* _TO DO_:
Quote all lines below exactly. Images stay out.

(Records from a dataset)

-*-*-

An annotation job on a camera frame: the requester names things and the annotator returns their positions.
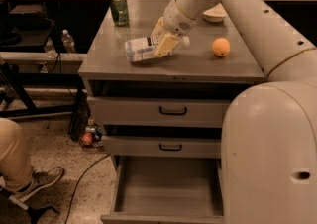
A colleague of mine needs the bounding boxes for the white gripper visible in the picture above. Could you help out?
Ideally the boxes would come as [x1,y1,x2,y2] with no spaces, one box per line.
[151,0,198,57]

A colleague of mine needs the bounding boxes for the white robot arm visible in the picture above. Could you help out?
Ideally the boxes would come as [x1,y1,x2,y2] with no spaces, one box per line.
[153,0,317,224]

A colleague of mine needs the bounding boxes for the grey drawer cabinet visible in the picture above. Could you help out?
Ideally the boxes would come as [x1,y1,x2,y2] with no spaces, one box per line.
[78,0,268,224]

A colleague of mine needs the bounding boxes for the grey top drawer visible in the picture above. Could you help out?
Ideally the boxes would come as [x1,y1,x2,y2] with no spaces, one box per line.
[88,97,230,128]

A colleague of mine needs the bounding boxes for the grey drawer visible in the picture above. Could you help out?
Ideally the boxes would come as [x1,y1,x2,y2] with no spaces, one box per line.
[88,97,230,128]
[101,157,225,224]
[102,136,221,159]

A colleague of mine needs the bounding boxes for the clear water bottle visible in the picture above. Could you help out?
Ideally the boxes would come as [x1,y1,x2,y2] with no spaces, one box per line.
[61,30,76,54]
[44,38,57,59]

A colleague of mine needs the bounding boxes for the grey middle drawer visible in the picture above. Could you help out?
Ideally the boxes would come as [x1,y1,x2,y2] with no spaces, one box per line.
[102,136,221,159]

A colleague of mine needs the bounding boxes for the grey bottom drawer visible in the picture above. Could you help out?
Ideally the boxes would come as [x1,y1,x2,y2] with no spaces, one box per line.
[101,157,225,224]

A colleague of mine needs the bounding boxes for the green soda can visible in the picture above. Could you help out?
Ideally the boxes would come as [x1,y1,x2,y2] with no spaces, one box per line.
[110,0,129,26]

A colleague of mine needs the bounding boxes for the orange fruit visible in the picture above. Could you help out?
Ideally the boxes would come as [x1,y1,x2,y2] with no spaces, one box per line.
[212,38,231,57]

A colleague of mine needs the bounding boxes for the white bowl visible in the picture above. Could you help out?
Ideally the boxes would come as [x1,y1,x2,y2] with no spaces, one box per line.
[203,4,228,23]

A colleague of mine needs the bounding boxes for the red apple on floor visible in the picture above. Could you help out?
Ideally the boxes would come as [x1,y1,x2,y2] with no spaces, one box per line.
[81,133,94,146]

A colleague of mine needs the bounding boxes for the grey sneaker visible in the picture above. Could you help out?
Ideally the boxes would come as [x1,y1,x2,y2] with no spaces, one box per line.
[13,167,64,202]

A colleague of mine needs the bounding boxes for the person leg khaki trousers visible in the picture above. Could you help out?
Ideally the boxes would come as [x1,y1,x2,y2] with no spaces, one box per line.
[0,118,33,193]

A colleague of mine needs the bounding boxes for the black chair base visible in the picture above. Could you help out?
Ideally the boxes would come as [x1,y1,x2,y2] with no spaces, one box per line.
[0,185,59,224]

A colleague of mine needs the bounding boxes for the black floor cable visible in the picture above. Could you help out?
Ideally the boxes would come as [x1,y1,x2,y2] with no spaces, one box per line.
[63,154,111,224]

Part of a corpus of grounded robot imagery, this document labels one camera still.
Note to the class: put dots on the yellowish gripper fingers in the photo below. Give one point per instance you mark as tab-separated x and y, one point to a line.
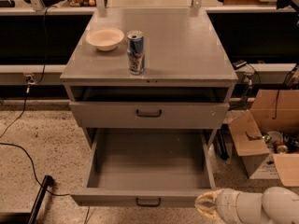
205	203

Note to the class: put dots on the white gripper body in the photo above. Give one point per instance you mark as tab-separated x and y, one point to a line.
226	204

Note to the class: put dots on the grey drawer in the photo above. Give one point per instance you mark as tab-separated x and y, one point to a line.
146	168
149	115

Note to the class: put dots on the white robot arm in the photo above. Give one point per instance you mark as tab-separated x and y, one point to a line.
276	205

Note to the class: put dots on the grey metal drawer cabinet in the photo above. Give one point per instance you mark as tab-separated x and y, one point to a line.
184	61

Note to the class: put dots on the grey top drawer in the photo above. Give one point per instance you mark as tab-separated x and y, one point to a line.
149	115

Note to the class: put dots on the open cardboard box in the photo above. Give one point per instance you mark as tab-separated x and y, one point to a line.
270	111

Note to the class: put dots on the cans inside cardboard box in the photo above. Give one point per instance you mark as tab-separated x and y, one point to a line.
281	143

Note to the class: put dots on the small black device on ledge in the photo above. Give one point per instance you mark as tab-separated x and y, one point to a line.
239	64

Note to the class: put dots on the black stand leg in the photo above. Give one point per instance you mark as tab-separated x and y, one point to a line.
47	182

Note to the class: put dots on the blue drink can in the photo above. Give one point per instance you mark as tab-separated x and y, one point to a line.
135	52

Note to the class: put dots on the white bowl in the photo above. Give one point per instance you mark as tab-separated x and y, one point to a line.
105	39

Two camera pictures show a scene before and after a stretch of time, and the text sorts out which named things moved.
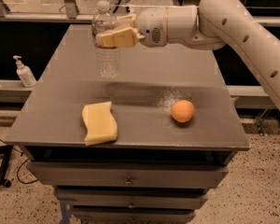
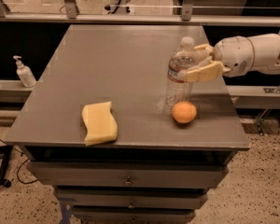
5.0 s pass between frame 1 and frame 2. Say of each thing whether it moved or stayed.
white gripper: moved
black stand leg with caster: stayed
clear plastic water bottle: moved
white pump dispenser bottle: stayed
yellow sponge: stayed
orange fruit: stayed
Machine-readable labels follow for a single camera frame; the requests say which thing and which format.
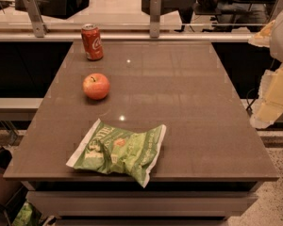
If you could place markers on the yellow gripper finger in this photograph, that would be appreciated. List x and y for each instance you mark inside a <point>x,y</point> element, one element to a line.
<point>263,38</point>
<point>269,105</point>

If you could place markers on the red coke can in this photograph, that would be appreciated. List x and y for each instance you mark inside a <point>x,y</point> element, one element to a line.
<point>91,38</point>

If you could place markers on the red apple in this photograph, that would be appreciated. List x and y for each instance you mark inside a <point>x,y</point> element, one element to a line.
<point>96,86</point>

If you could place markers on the green chip bag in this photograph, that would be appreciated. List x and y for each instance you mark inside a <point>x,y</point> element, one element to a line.
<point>106,149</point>

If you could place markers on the grey table drawer base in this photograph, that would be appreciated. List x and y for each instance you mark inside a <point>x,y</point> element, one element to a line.
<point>200,205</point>

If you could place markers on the green bag under table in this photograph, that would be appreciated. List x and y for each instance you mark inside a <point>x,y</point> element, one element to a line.
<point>27,216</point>

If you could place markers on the right metal rail bracket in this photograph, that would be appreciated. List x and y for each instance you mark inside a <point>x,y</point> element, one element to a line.
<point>278,7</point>

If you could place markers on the metal rail bracket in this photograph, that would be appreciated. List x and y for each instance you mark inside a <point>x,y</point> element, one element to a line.
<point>155,8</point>
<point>278,7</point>
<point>38,25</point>

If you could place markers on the middle metal rail bracket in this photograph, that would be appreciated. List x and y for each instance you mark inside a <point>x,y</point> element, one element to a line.
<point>155,8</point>

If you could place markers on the left metal rail bracket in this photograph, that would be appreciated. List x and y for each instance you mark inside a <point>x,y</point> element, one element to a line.
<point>38,25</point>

-*-*-

* _EXERCISE SOLUTION_:
An annotation job on a camera frame: the requester names things and the annotator returns their positions.
A colleague of mine needs the bounding boxes for the white gripper visible in the picture above. Could you help out?
Ideally the boxes would come as [x1,y1,x2,y2] with no spaces, one box per line.
[151,0,198,57]

A colleague of mine needs the bounding boxes for the white robot arm visible in the picture above. Could you help out?
Ideally the boxes would come as [x1,y1,x2,y2] with no spaces, one box per line.
[153,0,317,224]

A colleague of mine needs the bounding boxes for the grey drawer cabinet visible in the picture above. Could you help out?
Ideally the boxes would come as [x1,y1,x2,y2] with no spaces, one box per line.
[78,0,268,224]

A colleague of mine needs the bounding boxes for the grey top drawer visible in the picture above. Could you help out?
Ideally the boxes would come as [x1,y1,x2,y2] with no spaces, one box per line.
[88,97,230,128]

A colleague of mine needs the bounding boxes for the grey drawer visible in the picture above. Could you help out?
Ideally the boxes would come as [x1,y1,x2,y2] with no spaces, one box per line.
[88,97,230,128]
[101,157,225,224]
[102,136,221,159]

A colleague of mine needs the bounding boxes for the clear water bottle visible in the picture above. Could you help out?
Ideally the boxes would come as [x1,y1,x2,y2] with no spaces, one box per line.
[61,30,76,54]
[44,38,57,59]

A colleague of mine needs the bounding boxes for the grey middle drawer visible in the picture above. Could you help out?
Ideally the boxes would come as [x1,y1,x2,y2] with no spaces, one box per line.
[102,136,221,159]

A colleague of mine needs the bounding boxes for the grey bottom drawer visible in the picture above. Could you help out?
Ideally the boxes would come as [x1,y1,x2,y2] with no spaces, one box per line.
[101,157,225,224]

A colleague of mine needs the bounding boxes for the green soda can visible in the picture above. Could you help out?
Ideally the boxes would come as [x1,y1,x2,y2] with no spaces, one box per line.
[110,0,129,26]

A colleague of mine needs the bounding boxes for the orange fruit visible in the picture above. Could you help out?
Ideally the boxes would come as [x1,y1,x2,y2] with no spaces, one box per line.
[212,38,231,57]

A colleague of mine needs the bounding boxes for the white bowl visible in the picture above. Could you help out?
Ideally the boxes would come as [x1,y1,x2,y2] with no spaces, one box per line.
[203,4,228,23]

A colleague of mine needs the bounding boxes for the red apple on floor visible in the picture above. Could you help out?
Ideally the boxes would come as [x1,y1,x2,y2] with no spaces, one box per line.
[81,133,94,146]

A colleague of mine needs the bounding boxes for the grey sneaker visible in the picture above. Could you help out?
Ideally the boxes would come as [x1,y1,x2,y2] with no spaces, one box per line.
[13,167,64,202]

A colleague of mine needs the bounding boxes for the person leg khaki trousers visible in the picture above. Could you help out?
Ideally the boxes would come as [x1,y1,x2,y2] with no spaces, one box per line.
[0,118,33,193]

A colleague of mine needs the bounding boxes for the black chair base visible in the picture above. Could you help out?
Ideally the boxes would come as [x1,y1,x2,y2] with no spaces, one box per line.
[0,185,59,224]

A colleague of mine needs the bounding boxes for the black floor cable visible in the picture above. Could you help out?
Ideally the boxes would come as [x1,y1,x2,y2] with no spaces, one box per line.
[63,154,111,224]

Part of a corpus of grounded robot imagery, this document labels one camera still.
Note to the class: put dots on the yellowish gripper fingers in the photo below. Give one point per instance you mark as tab-separated x and y, one point to a line.
205	203

Note to the class: put dots on the white gripper body in the photo above. Give one point per instance you mark as tab-separated x and y, one point to a line.
226	204

Note to the class: put dots on the grey drawer in the photo above. Give one point per instance you mark as tab-separated x and y, one point to a line.
146	168
149	115

Note to the class: put dots on the white robot arm in the photo above. Give one point per instance you mark as tab-separated x and y, one point to a line.
276	205

Note to the class: put dots on the grey metal drawer cabinet in the photo above. Give one point per instance you mark as tab-separated x and y, one point to a line.
184	61

Note to the class: put dots on the grey top drawer in the photo above. Give one point per instance you mark as tab-separated x and y, one point to a line.
149	115

Note to the class: put dots on the open cardboard box in the photo above. Give one point per instance you mark as tab-separated x and y, one point to a line.
270	111

Note to the class: put dots on the cans inside cardboard box in the photo above. Give one point per instance you mark as tab-separated x and y, one point to a line.
281	143

Note to the class: put dots on the small black device on ledge in the photo above. Give one point per instance you mark as tab-separated x and y, one point to a line.
239	64

Note to the class: put dots on the black stand leg in the photo above. Give one point per instance you mark as tab-separated x and y, one point to a line.
47	182

Note to the class: put dots on the blue drink can in the photo above. Give one point per instance you mark as tab-separated x and y, one point to a line.
135	52

Note to the class: put dots on the white bowl in the photo above. Give one point per instance you mark as tab-separated x and y, one point to a line.
105	39

Two camera pictures show a scene before and after a stretch of time, and the text sorts out which named things moved.
5.0 s pass between frame 1 and frame 2. Say of each thing whether it moved or stayed.
white gripper: moved
black stand leg with caster: stayed
clear plastic water bottle: moved
white pump dispenser bottle: stayed
yellow sponge: stayed
orange fruit: stayed
Machine-readable labels follow for a single camera frame; the requests say which thing and which format.
If you could place markers on the yellow gripper finger in this photograph, that would be appreciated. List x and y for each instance you mark inside a <point>x,y</point> element, one element to a line.
<point>263,38</point>
<point>269,105</point>

If you could place markers on the red coke can in this photograph, that would be appreciated. List x and y for each instance you mark inside a <point>x,y</point> element, one element to a line.
<point>91,38</point>

If you could place markers on the red apple in this photograph, that would be appreciated. List x and y for each instance you mark inside a <point>x,y</point> element, one element to a line.
<point>96,86</point>

If you could place markers on the green chip bag in this photograph, that would be appreciated. List x and y for each instance you mark inside a <point>x,y</point> element, one element to a line.
<point>106,149</point>

If you could place markers on the grey table drawer base in this photograph, that would be appreciated. List x and y for each instance you mark inside a <point>x,y</point> element, one element to a line.
<point>200,205</point>

If you could place markers on the green bag under table in this photograph, that would be appreciated. List x and y for each instance you mark inside a <point>x,y</point> element, one element to a line.
<point>27,216</point>

If you could place markers on the right metal rail bracket in this photograph, that would be appreciated. List x and y for each instance you mark inside a <point>x,y</point> element, one element to a line.
<point>278,7</point>

If you could place markers on the metal rail bracket in this photograph, that would be appreciated. List x and y for each instance you mark inside a <point>x,y</point> element, one element to a line.
<point>155,8</point>
<point>278,7</point>
<point>38,25</point>

If you could place markers on the middle metal rail bracket in this photograph, that would be appreciated. List x and y for each instance you mark inside a <point>x,y</point> element, one element to a line.
<point>155,8</point>

If you could place markers on the left metal rail bracket in this photograph, that would be appreciated. List x and y for each instance you mark inside a <point>x,y</point> element, one element to a line.
<point>38,25</point>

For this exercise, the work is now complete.